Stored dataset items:
::::

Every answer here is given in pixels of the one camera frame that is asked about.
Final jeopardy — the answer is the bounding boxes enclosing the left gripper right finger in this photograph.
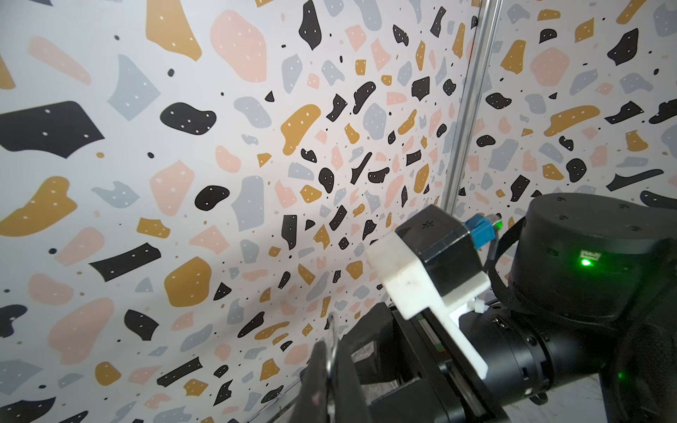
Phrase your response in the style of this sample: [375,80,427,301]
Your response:
[333,336,372,423]

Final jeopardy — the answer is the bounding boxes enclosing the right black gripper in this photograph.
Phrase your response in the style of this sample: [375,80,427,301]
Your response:
[348,302,508,422]

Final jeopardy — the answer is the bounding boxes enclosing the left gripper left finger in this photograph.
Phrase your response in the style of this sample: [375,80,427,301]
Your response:
[289,342,329,423]

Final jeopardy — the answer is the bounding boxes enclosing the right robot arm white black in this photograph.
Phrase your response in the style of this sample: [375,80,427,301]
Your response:
[347,193,676,422]

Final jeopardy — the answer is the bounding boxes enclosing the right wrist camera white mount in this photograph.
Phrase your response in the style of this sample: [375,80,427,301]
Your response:
[366,204,502,379]

::::

» **Work instruction**
For this exercise, output the records exactly but omit their pictures.

» **Task answer**
Every answer here is given in pixels of the one camera frame that is asked about.
Final jeopardy — the answer is the bounding boxes enclosing the left gripper right finger in this photograph.
Phrase your response in the style of this sample: [375,80,427,301]
Your response:
[333,336,372,423]

Final jeopardy — the answer is the bounding boxes enclosing the right black gripper in this photograph.
Phrase your response in the style of this sample: [375,80,427,301]
Your response:
[348,302,508,422]

Final jeopardy — the answer is the bounding boxes enclosing the left gripper left finger in this photograph.
Phrase your response in the style of this sample: [375,80,427,301]
Your response:
[289,342,329,423]

Final jeopardy — the answer is the bounding boxes enclosing the right robot arm white black in this photograph.
Phrase your response in the style of this sample: [375,80,427,301]
Your response:
[347,193,676,422]

Final jeopardy — the answer is the bounding boxes enclosing the right wrist camera white mount in this photograph.
Phrase your response in the style of this sample: [375,80,427,301]
Your response:
[366,204,502,379]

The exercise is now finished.